Раз в неделю Катя встречается с каждым больным и отложенным жалом своего любопытства нащупывает его ощущения. Ее немногословная речь одновременно участлива и холодна. Выслушивая, Катя часто кивает в знак своего понимания.
Каждый ее кивок – мелкий глоток участия.
Большинство больных рады счесть понимание за сопереживание. Но есть и такие, которые не поддаются интервьюированию. Они либо еще более замыкаются, либо взрывчато реагируют на очередную попытку расспросов. К таким Катя приходит вместе с санитарами, и тогда собеседование превращается в допрос.
Она может и любит раскалывать молчунов.
Ей это нравится, как нравится инженеру добывать науку из закавыки, возникшей в рутине его деятельности. В этом проявляются ее профессиональные амбиции. Методы и финты, к которым Катя прибегает, могли бы вызвать зависть у опытного следователя.
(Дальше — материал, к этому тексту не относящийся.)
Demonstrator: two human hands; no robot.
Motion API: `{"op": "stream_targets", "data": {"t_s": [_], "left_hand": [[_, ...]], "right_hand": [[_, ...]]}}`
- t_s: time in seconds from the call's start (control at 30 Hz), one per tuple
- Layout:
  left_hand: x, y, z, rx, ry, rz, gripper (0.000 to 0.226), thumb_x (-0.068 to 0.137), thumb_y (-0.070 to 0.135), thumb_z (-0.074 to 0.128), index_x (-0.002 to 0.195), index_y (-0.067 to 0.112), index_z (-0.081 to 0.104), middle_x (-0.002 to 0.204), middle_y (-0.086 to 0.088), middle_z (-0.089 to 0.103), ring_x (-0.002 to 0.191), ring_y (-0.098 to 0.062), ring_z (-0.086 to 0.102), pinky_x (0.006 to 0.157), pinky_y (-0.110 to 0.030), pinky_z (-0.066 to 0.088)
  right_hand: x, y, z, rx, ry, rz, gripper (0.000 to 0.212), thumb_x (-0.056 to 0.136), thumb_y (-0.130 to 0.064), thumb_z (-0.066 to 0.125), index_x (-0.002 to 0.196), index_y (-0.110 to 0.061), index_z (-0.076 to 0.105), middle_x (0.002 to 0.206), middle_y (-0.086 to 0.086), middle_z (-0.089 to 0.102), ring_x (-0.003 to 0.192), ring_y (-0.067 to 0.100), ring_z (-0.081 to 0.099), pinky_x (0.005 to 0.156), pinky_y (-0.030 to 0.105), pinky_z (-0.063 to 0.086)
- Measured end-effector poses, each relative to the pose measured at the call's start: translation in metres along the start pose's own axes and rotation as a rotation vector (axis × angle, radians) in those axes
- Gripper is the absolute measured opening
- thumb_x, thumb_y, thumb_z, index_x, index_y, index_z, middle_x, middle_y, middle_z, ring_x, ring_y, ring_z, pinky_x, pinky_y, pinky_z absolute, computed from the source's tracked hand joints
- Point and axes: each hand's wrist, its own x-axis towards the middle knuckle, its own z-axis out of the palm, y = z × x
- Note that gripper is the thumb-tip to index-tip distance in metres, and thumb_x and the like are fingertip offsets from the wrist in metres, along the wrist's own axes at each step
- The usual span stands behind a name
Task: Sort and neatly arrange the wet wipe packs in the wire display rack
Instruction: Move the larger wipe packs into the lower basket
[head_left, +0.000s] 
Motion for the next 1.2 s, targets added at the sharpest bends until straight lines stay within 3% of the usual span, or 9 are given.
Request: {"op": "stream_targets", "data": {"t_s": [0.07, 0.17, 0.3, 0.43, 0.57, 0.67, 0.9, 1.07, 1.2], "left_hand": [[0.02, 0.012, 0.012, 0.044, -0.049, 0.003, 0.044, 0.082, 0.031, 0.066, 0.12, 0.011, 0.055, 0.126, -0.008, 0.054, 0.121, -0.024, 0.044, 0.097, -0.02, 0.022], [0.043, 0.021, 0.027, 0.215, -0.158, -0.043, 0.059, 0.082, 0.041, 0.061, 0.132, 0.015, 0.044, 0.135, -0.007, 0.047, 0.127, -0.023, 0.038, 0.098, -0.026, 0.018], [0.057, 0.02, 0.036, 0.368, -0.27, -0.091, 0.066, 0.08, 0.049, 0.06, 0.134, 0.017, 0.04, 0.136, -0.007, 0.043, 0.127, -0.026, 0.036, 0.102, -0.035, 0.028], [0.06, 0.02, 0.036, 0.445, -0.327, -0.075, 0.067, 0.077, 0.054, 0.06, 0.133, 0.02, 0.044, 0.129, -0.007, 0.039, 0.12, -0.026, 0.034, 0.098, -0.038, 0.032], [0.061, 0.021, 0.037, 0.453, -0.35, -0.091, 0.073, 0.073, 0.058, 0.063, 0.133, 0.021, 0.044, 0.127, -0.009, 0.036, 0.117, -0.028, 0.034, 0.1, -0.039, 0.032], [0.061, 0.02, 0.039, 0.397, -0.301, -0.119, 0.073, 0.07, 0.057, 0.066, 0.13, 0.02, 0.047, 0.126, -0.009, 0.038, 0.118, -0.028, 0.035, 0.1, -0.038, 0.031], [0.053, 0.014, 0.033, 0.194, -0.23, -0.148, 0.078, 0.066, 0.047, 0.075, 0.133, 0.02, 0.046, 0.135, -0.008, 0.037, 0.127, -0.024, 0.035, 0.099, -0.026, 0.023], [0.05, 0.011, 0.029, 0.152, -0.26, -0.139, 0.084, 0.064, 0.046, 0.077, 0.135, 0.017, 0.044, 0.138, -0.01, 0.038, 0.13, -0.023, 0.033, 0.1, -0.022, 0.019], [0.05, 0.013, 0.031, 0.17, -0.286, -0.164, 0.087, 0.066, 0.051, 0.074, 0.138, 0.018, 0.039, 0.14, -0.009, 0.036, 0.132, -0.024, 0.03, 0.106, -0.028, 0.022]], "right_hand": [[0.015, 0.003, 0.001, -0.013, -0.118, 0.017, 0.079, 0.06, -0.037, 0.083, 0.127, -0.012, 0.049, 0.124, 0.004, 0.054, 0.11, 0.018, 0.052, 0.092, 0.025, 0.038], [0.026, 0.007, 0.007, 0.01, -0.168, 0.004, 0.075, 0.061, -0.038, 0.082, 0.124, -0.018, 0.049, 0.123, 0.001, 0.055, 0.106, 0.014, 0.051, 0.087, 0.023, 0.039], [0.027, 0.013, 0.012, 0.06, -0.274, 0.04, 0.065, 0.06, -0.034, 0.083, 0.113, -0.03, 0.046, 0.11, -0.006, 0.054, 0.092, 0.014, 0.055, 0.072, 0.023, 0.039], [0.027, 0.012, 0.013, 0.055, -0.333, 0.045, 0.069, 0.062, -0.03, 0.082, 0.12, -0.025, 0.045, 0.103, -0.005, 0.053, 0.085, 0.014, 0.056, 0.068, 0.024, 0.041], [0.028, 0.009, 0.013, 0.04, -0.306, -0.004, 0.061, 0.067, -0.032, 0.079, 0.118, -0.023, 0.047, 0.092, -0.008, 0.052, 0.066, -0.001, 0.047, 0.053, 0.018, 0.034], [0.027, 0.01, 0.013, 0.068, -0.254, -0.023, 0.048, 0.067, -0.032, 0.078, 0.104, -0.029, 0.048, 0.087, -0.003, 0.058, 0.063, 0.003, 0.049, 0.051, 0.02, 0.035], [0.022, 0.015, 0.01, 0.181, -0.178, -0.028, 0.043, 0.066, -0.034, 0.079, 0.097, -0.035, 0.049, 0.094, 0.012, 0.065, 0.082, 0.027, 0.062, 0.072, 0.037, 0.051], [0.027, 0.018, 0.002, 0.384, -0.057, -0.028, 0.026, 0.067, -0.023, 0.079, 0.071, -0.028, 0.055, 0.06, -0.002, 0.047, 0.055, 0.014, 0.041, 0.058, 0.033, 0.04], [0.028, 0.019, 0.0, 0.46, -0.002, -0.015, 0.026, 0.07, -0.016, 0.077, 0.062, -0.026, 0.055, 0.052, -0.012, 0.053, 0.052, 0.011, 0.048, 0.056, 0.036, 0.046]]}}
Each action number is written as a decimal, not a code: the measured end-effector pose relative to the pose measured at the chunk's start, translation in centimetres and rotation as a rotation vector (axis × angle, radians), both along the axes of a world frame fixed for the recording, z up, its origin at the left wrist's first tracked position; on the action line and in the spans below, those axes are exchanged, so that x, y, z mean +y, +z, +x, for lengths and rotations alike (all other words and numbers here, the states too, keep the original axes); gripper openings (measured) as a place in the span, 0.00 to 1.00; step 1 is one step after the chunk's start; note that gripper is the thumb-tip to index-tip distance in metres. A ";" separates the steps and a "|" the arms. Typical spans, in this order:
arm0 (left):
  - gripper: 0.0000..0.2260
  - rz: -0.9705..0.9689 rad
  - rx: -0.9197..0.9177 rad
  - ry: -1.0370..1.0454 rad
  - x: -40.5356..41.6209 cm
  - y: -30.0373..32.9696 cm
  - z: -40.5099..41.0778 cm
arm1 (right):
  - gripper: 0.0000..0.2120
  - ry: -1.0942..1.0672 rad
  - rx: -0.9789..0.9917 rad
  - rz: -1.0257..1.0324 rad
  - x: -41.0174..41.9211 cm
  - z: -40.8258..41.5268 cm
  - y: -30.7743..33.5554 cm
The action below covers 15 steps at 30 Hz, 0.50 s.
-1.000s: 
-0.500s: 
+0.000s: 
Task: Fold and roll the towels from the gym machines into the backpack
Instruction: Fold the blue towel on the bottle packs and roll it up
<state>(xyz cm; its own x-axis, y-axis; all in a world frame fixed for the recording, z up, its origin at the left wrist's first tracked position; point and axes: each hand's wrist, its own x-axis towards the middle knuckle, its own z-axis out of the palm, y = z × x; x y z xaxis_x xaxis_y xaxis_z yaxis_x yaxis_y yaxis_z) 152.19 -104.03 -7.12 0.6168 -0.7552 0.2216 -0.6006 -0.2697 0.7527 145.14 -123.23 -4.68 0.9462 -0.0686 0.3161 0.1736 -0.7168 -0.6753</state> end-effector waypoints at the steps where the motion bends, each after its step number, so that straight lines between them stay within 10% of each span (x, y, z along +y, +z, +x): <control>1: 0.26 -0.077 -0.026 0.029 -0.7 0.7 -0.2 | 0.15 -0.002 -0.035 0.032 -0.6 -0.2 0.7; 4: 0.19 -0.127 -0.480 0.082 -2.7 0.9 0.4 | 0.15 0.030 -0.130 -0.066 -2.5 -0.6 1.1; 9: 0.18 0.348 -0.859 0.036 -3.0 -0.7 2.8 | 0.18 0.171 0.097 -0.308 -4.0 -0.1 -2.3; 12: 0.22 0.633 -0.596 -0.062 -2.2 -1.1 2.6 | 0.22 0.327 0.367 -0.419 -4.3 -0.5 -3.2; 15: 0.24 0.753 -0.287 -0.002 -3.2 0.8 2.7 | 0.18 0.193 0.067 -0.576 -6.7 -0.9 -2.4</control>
Но большинство пациентов давно уже, как мыши белые к опытам, привыкли к ее еженедельным расспросам. Они приходят к ней в офис обыденно, как на очередную процедуру.
Когда именно она сама придет, знает каждый лежачий больной. Это ему известно так же хорошо, как и расписание приема коктейля Бронштейна.
Некоторые готовятся заранее и делают записи. Больные в них описывают подробности своего текущего состояния, составляют перечень своих ощущений себя. От Кати требуется выявить динамику старых и появление новых.
Часто записи заползают в исповедальную тональность. К этому, я думаю, немало располагают личные качества Катерины. Но временами нотки исповеди дают петуха и срываются в вопль, которому все равно, кто ему внемлет.